- Directed by: Johannes Riemann
- Screenplay by: Georg C. Klaren; Bruno Mondi;
- Story by: Georg C. Klaren
- Produced by: Alberto Giacalone; Martin Pichert;
- Starring: Beniamino Gigli; Käthe von Nagy; Harald Paulsen; Paul Henckels; Erna Berger;
- Cinematography: Bruno Mondi
- Edited by: Roger von Norman
- Music by: Alois Melichar
- Production company: Itala-Film
- Distributed by: Neue Deutsch Lichtspiel-Syndikat
- Release dates: 21 August 1936 (Germany); 1 October 1936 (United States);
- Running time: 88 minutes
- Country: Germany
- Language: German

= Ave Maria (1936 film) =

1936 film

Ave Maria is a 1936 German musical drama film. It stars Italian opera tenor Beniamino Gigli and German actress Käthe von Nagy.

== Plot ==
Tino Dossi (Beniamino Gigli), a wealthy, famous, and older opera singer, is grieving over the terrible loss of his wife, a devoted French woman. Each year, he travels to Paris to visit her grave, but this year he is forced to go a concert his manager has arranged. While enjoying the concert, his manager visits a seedy night club and, while drunk, tells a cabaret entertainer, and her lover, that the singer is very unhappy and also wealthy.
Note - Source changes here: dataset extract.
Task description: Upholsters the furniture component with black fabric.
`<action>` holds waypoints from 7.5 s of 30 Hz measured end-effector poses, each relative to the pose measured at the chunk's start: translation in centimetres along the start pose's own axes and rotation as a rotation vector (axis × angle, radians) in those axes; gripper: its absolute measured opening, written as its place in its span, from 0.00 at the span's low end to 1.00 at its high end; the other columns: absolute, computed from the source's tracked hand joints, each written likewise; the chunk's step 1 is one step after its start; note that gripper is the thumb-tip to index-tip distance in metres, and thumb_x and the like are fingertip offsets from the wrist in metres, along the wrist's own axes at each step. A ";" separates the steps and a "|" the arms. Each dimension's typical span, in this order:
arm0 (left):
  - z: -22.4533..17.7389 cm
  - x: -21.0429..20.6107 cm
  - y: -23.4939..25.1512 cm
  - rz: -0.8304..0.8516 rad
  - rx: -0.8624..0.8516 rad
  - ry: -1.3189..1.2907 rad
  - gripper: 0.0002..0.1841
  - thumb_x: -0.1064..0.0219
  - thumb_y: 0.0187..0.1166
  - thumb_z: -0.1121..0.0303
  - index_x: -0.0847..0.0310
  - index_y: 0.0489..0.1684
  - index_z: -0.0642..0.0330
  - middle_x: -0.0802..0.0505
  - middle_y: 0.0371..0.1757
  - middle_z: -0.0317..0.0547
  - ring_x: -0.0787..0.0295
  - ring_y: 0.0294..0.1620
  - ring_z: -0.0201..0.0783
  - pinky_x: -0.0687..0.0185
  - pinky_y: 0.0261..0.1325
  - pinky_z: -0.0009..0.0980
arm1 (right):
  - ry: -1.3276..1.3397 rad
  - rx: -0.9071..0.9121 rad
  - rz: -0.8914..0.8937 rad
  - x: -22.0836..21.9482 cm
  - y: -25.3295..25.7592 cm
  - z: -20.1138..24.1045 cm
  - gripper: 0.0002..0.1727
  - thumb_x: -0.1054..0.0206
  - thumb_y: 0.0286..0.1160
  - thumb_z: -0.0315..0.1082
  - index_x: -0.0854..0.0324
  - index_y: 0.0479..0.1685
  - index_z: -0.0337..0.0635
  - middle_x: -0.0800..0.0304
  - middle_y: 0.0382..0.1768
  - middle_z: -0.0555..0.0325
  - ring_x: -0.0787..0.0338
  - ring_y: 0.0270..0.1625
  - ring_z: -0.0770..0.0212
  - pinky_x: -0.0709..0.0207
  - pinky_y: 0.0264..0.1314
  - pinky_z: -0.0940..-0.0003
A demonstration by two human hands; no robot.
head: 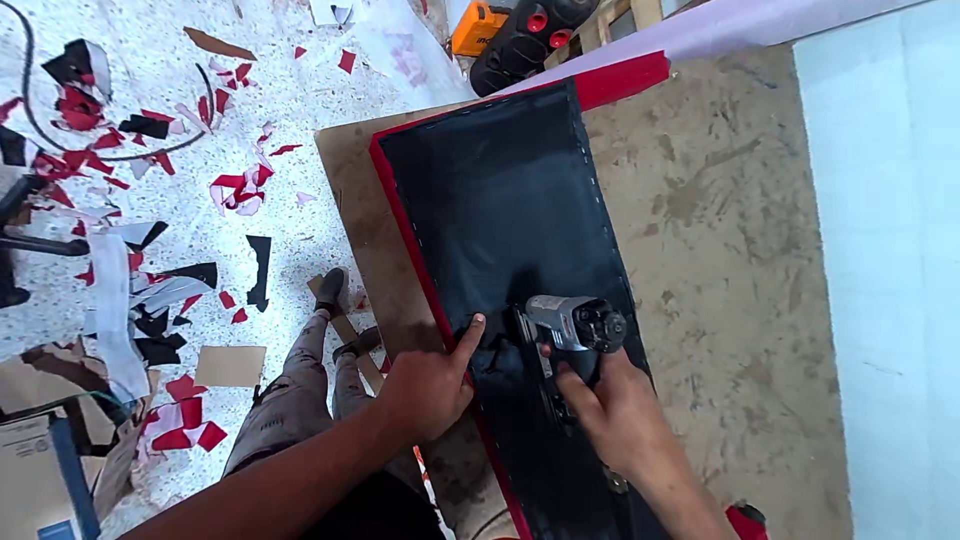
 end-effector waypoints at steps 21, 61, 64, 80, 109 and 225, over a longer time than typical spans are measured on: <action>7.6 -2.2 1.6 -0.296 0.197 -1.117 0.16 0.24 0.77 0.58 0.19 0.39 0.63 0.07 0.30 0.45 0.07 0.29 0.38 0.10 0.38 0.33 | 0.002 0.045 0.047 -2.3 -2.3 4.5 0.21 0.38 0.74 0.41 0.22 0.64 0.43 0.09 0.37 0.66 0.10 0.34 0.69 0.12 0.34 0.64; -9.3 -7.6 2.2 -0.448 0.212 0.320 0.18 0.39 0.87 0.48 0.21 0.67 0.43 0.10 0.56 0.39 0.07 0.51 0.43 0.09 0.51 0.51 | 0.551 -0.182 -0.032 -2.5 -18.0 -23.7 0.30 0.31 0.71 0.35 0.29 0.74 0.34 0.08 0.35 0.49 0.07 0.28 0.54 0.10 0.33 0.49; -8.9 -7.9 3.1 -0.404 0.306 0.290 0.16 0.39 0.86 0.48 0.12 0.53 0.46 0.12 0.55 0.41 0.10 0.52 0.43 0.12 0.55 0.50 | 0.594 -0.178 -0.016 -2.4 -17.5 -24.1 0.30 0.30 0.70 0.35 0.28 0.73 0.35 0.08 0.35 0.50 0.07 0.28 0.56 0.10 0.33 0.51; -5.5 -6.5 3.1 -0.744 0.118 0.277 0.25 0.36 0.82 0.43 0.14 0.15 0.47 0.15 0.45 0.36 0.21 0.53 0.43 0.25 0.53 0.45 | 0.204 0.167 -0.021 1.5 -8.2 -13.1 0.22 0.37 0.73 0.46 0.21 0.66 0.50 0.09 0.37 0.67 0.09 0.31 0.69 0.12 0.30 0.61; -4.5 -5.3 -1.3 -0.785 -0.296 0.355 0.09 0.32 0.82 0.51 0.07 0.49 0.33 0.15 0.68 0.32 0.19 0.61 0.40 0.24 0.58 0.45 | -0.028 0.120 0.007 -1.9 -9.0 -6.2 0.25 0.37 0.70 0.41 0.25 0.68 0.49 0.11 0.34 0.66 0.11 0.32 0.67 0.14 0.33 0.59; -14.2 -3.0 6.7 0.533 -0.728 1.030 0.08 0.27 0.78 0.57 0.05 0.38 0.47 0.05 0.42 0.35 0.09 0.47 0.35 0.13 0.57 0.45 | 0.120 0.098 0.011 -11.4 -12.0 -8.0 0.16 0.23 0.71 0.50 0.15 0.35 0.47 0.17 0.43 0.60 0.14 0.44 0.59 0.15 0.48 0.56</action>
Point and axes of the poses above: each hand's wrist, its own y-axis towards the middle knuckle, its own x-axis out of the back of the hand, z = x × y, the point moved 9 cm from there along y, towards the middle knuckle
The scheming night club girl known as Chansonnière Claudette (Käthe von Nagy) meets the singer and accompanies him to Naples, pretending to be upset about his wife's demise. The singer and the girl are later engaged, but he discovers her lies and she, now genuinely in love with him, drives away in a car, but is badly injured in a car crash. The singer, now aware of her repentance and true affection for him, takes her for his bride.